Three teachers retire at Blue Earth Area this year
They didn’t all start at the same time. They didn’t all get to Blue Earth Area Schools the same way. They also didn’t teach for the same number of years.
What Liz Enger, Janet Zabel and Judy Bailey do have in common is that they all retired from teaching last week.
Enger was the English/language arts teacher in the middle school. Zabel was an elementary classroom teacher. Bailey was the elementary special education instructor.
Enger taught for four years at Elmore Public School, in the high school, when she first started teaching. Then she took a 10 year hiatus.
After that, she came to Blue Earth and taught English, composition and speech for 16 years.
Enger grew up in Plainview, and graduated from Winona State University.
She has four grown children; two boys, Ben and Nick, and twin daughters, Christine and Lindsey. All except Lindsey, who lives on the west coast, are in the Rochester area. Enger moved to Lake City at the end of the school year.
Zabel has served the longest in the Blue Earth Area District, coming here 32 years ago. She served her first year as a para, and has taught fifth and fourth grade since then.
Before coming to Blue Earth, Zabel taught two years on the island of Guam, and one year in Nebraska.
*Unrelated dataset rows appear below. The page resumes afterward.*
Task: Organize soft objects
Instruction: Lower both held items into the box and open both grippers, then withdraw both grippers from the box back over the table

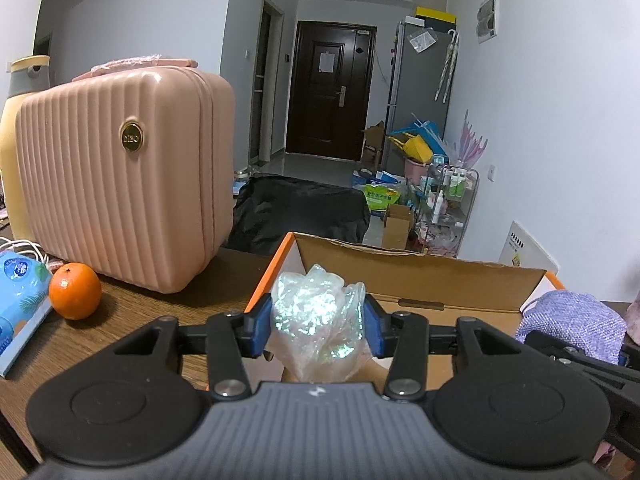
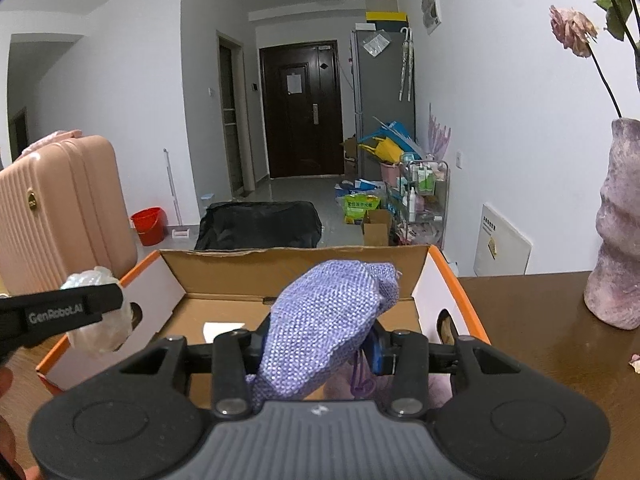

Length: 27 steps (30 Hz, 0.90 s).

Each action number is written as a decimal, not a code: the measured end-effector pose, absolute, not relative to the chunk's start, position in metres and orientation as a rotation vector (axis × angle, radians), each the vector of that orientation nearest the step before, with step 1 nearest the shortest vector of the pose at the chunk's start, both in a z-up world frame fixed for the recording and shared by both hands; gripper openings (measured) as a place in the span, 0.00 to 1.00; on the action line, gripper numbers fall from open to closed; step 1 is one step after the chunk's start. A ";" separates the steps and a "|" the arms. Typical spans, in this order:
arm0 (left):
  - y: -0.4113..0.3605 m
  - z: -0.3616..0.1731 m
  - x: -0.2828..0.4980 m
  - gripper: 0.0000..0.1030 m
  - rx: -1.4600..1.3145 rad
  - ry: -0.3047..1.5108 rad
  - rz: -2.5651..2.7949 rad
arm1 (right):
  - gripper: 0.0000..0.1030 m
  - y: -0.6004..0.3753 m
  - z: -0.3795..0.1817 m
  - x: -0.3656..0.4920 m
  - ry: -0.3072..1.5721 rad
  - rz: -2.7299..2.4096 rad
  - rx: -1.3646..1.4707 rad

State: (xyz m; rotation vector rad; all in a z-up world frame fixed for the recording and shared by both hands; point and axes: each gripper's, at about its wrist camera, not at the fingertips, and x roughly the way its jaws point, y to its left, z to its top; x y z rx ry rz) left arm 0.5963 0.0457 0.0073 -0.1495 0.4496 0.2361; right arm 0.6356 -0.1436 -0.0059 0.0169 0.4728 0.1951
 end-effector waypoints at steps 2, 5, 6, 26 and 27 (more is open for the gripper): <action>0.046 0.008 0.595 0.58 -0.156 0.440 0.231 | 0.53 -0.144 -0.006 0.636 0.476 0.186 0.024; 0.050 0.009 0.590 0.83 -0.187 0.422 0.234 | 0.74 -0.147 -0.007 0.637 0.478 0.158 0.027; 0.050 0.010 0.589 0.88 -0.188 0.416 0.247 | 0.80 -0.149 -0.007 0.637 0.478 0.151 0.032; 0.059 0.017 0.576 1.00 -0.241 0.401 0.250 | 1.00 -0.162 0.004 0.624 0.459 0.116 0.067; 0.060 0.019 0.575 1.00 -0.246 0.399 0.245 | 1.00 -0.163 0.005 0.622 0.456 0.116 0.069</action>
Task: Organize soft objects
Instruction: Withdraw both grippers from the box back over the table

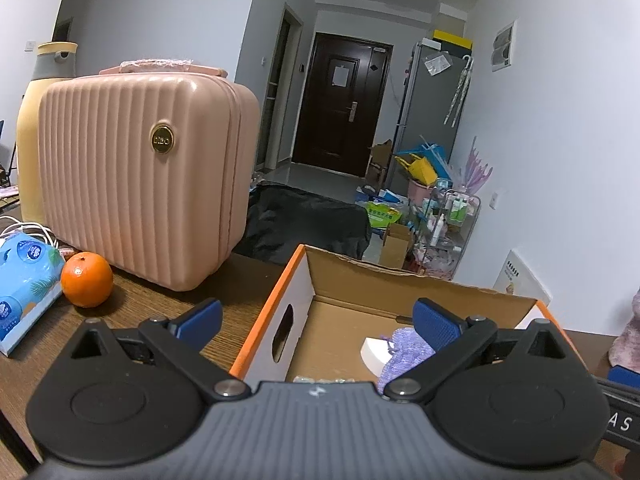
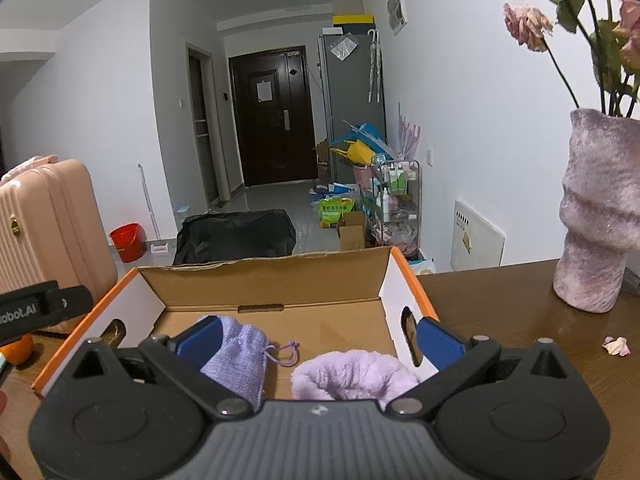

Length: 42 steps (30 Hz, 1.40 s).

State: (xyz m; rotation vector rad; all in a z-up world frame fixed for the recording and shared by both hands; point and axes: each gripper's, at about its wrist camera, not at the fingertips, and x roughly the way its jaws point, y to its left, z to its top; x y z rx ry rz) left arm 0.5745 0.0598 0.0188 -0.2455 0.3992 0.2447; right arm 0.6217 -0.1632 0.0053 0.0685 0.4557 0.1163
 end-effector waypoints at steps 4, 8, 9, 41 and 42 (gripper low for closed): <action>0.060 0.023 0.565 1.00 -0.238 0.387 0.239 | 1.00 -0.169 0.009 0.612 0.448 0.123 0.080; 0.063 0.026 0.551 1.00 -0.231 0.378 0.226 | 1.00 -0.176 0.012 0.600 0.439 0.135 0.077; 0.064 0.027 0.547 1.00 -0.227 0.375 0.222 | 1.00 -0.177 0.013 0.596 0.437 0.141 0.076; 0.071 0.018 0.427 1.00 -0.061 0.367 0.170 | 1.00 -0.197 0.006 0.460 0.357 0.203 -0.010; 0.071 0.018 0.423 1.00 -0.058 0.368 0.167 | 1.00 -0.197 0.006 0.457 0.354 0.202 -0.013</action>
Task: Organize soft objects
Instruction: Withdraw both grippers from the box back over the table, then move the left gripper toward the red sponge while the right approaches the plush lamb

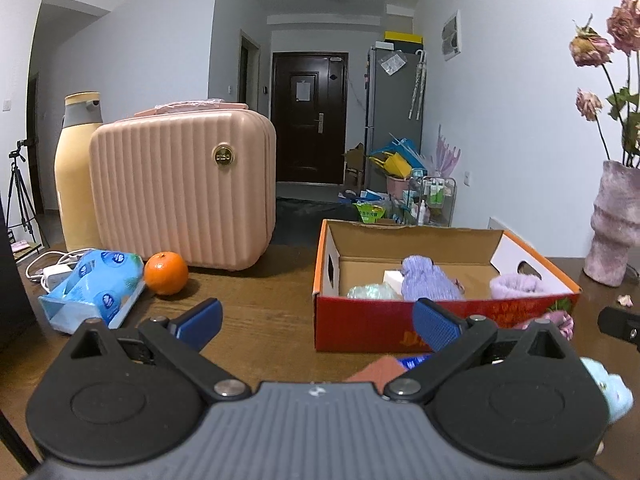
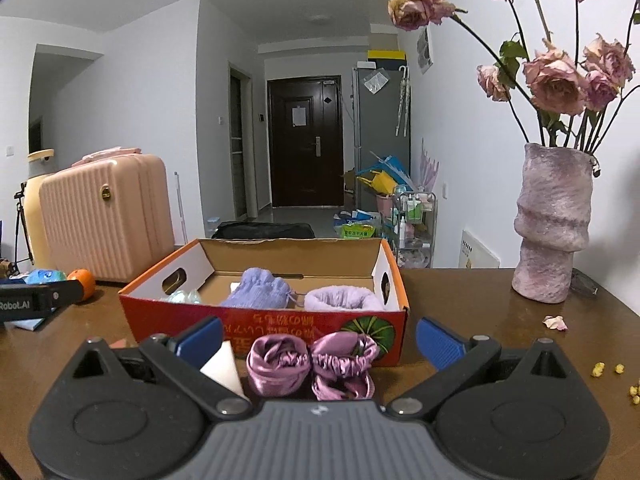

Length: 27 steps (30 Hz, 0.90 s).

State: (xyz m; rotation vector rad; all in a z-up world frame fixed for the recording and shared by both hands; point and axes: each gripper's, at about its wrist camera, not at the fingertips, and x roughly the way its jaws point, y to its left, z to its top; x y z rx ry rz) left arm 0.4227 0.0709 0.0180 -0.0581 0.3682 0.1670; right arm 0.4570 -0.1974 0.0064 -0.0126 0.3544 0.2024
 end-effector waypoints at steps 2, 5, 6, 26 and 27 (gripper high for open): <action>0.071 0.017 0.416 1.00 -0.054 0.369 0.163 | 1.00 -0.199 0.006 0.450 0.351 0.203 -0.013; 0.071 0.015 0.403 1.00 -0.045 0.370 0.157 | 1.00 -0.202 0.004 0.438 0.344 0.206 -0.015; 0.071 0.015 0.399 1.00 -0.042 0.372 0.154 | 1.00 -0.202 0.003 0.434 0.344 0.207 -0.016; 0.074 0.001 0.326 1.00 -0.018 0.407 0.128 | 1.00 -0.207 -0.013 0.359 0.335 0.192 -0.068; 0.074 0.001 0.324 1.00 -0.018 0.406 0.129 | 1.00 -0.207 -0.013 0.357 0.335 0.192 -0.069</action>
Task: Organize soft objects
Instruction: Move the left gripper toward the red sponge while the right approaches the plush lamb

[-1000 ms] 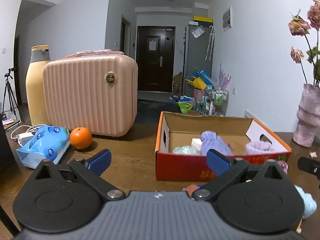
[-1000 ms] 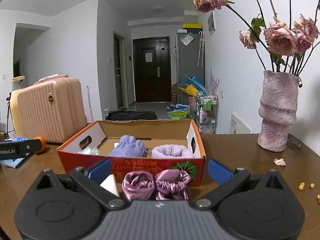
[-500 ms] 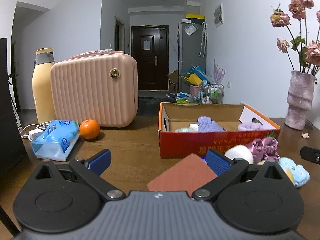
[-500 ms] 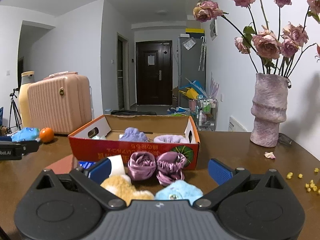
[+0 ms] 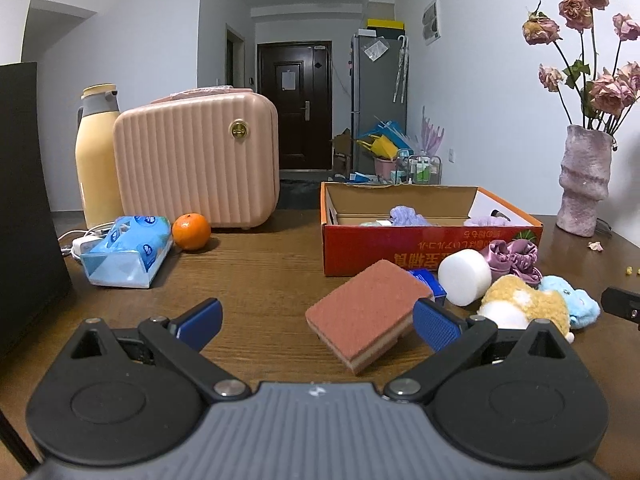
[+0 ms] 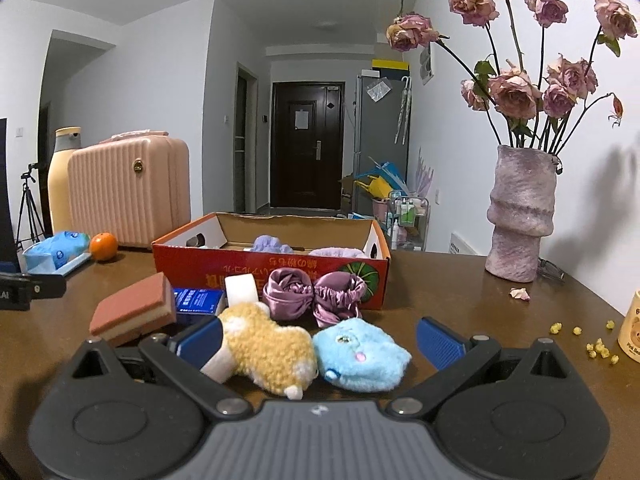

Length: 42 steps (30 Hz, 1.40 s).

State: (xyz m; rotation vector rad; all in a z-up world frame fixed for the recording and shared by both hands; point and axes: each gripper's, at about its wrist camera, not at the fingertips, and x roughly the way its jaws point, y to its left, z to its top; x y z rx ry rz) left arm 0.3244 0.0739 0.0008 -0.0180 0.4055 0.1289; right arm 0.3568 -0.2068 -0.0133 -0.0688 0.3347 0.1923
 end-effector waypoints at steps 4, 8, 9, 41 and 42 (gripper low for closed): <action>0.075 0.001 0.322 1.00 -0.024 0.403 0.131 | 1.00 -0.206 -0.015 0.353 0.334 0.188 -0.074; 0.076 0.001 0.322 1.00 -0.024 0.402 0.130 | 1.00 -0.206 -0.016 0.354 0.338 0.185 -0.071; 0.076 0.002 0.322 1.00 -0.024 0.402 0.129 | 1.00 -0.206 -0.017 0.354 0.339 0.185 -0.071; 0.107 -0.005 0.333 1.00 -0.058 0.451 0.166 | 1.00 -0.119 -0.039 0.400 0.468 0.259 -0.089; 0.107 -0.005 0.333 1.00 -0.059 0.452 0.165 | 1.00 -0.114 -0.039 0.403 0.471 0.249 -0.093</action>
She is a Winona State graduate.
Zabel and her husband Gene have two children, Jay and Brett.
Bailey traveled a long road to get to Blue Earth. She is a native of Massachusetts, and a graduate of the University of Massachusetts. She also has a masters degree from Wheelock College in Boston.
Bailey came to Blue Earth when she and a friend decided to teach in a different state, just to see another part of the U.S. They were interviewed by then- Superintendent Ken Queensland over the phone and hired.
The friend lasted one year, went back to Massachusetts, and now lives in California. Bailey met and married her husband, and stayed.
Bailey has taught in Blue Earth for 21 total years, but took a 16 year hiatus from teaching to raise a family. She has two grown children, Megan and Nathan.
In 2000 Bailey returned to teaching. She has taught first and second grade as well as Title I in the past.
All three said that they have no regrets about retiring, and don’t think they will miss teaching next fall.
“It’s time to move on and try new things,” Zabel said. “We all enjoyed teaching, but it is time for us to go.”
All three have grandchildren and are looking forward to spending more time with them. They also have several hobbies and interests and will now have time to spend enjoying them.